Il y a enfin le droit administratif. Nous appelons ainsi l’ensemble des règles qui déterminent d’abord les fonctions de l’organe central et leurs rapports, ensuite celles des organes qui sont immédiatement subordonnés au précédent, leurs relations les unes avec les autres, avec les premiers et avec les fonctions diffuses de la société. Si nous continuons à emprunter à la biologie un langage qui, pour être métaphorique, n’en est pas moins commode, nous dirons qu’elles réglementent la façon dont fonctionne le système cérébro-spinal de l’organisme social. C’est ce système que dans la langue courante on désigne sous le nom d’État.

Que l’action sociale qui s’exprime sous cette forme soit de nature positive, c’est ce qui n’est pas contesté. En effet, elle a pour objet de fixer de quelle manière doivent coopérer ces fonctions spéciales. Même, à certains égards, elle impose la coopération : car ces divers organes ne peuvent être entretenus qu’au moyen de contributions qui sont exigées impérativement de chaque citoyen. Mais, suivant M. Spencer, cet appareil régulateur irait en régressant à mesure que le type industriel se dégage du type militaire, et finalement les fonctions de l’État seraient destinées à se réduire à la seule administration de la justice.

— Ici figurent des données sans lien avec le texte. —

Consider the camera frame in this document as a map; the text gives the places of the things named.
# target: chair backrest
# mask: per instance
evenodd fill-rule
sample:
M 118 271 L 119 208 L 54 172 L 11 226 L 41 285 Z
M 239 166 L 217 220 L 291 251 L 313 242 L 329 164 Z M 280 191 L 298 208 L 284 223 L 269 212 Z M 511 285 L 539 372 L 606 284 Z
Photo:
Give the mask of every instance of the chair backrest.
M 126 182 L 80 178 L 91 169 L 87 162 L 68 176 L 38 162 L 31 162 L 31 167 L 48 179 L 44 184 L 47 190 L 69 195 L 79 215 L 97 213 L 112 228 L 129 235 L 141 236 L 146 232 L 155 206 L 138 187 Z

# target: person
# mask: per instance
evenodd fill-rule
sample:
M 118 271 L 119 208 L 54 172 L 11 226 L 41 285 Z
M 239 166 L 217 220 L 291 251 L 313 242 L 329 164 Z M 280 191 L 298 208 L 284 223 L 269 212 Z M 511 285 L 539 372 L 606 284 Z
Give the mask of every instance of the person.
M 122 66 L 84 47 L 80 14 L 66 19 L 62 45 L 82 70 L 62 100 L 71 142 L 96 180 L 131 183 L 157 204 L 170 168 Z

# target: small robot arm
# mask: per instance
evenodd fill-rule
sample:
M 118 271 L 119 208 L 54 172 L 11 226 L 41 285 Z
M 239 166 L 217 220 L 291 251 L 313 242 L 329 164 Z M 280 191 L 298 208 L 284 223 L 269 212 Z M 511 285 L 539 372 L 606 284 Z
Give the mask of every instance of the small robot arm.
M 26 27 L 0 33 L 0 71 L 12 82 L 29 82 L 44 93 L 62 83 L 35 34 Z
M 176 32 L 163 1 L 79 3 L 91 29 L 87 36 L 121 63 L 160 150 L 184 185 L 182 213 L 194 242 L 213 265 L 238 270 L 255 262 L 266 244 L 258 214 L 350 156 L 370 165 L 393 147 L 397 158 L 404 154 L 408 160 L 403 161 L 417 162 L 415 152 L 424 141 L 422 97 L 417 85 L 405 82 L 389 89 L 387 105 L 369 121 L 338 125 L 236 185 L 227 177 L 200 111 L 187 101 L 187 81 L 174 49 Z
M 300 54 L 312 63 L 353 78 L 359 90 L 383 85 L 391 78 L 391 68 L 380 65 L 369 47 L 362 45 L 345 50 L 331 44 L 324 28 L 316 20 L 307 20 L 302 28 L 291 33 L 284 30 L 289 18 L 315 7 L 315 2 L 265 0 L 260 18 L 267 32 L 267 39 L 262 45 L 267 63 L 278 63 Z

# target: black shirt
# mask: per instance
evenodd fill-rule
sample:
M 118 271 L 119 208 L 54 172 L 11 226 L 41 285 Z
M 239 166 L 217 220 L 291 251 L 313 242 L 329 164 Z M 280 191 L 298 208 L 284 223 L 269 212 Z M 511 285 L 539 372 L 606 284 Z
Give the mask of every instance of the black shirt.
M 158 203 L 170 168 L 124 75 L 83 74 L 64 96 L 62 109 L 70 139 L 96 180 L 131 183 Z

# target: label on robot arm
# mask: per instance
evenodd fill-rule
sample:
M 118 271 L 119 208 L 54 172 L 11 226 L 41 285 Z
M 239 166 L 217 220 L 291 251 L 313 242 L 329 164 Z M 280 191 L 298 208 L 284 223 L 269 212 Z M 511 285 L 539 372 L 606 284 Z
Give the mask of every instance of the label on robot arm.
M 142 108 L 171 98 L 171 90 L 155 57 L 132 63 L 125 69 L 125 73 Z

Seulement, les raisons alléguées à l’appui de cette proposition sont d’une remarquable indigence ; c’est à peu près uniquement d’une courte comparaison entre l’Angleterre et la France, et entre l’Angleterre d’autrefois et celle d’aujourd’hui que M. Spencer croit pouvoir induire cette loi générale du développement historique[1]. Cependant, les conditions de la preuve ne sont pas autres en sociologie et dans les autres sciences. Prouver une hypothèse, ce n’est pas montrer qu’elle rend assez bien compte de quelques faits rappelés à propos : c’est constituer des expériences méthodiques. C’est faire voir que les phénomènes entre lesquels on établit une relation ou concordent universellement, ou bien ne subsistent pas l’un sans l’autre, ou varient dans le même sens et dans le même rapport. Mais quelques exemples exposés sans ordre ne constituent pas une démonstration.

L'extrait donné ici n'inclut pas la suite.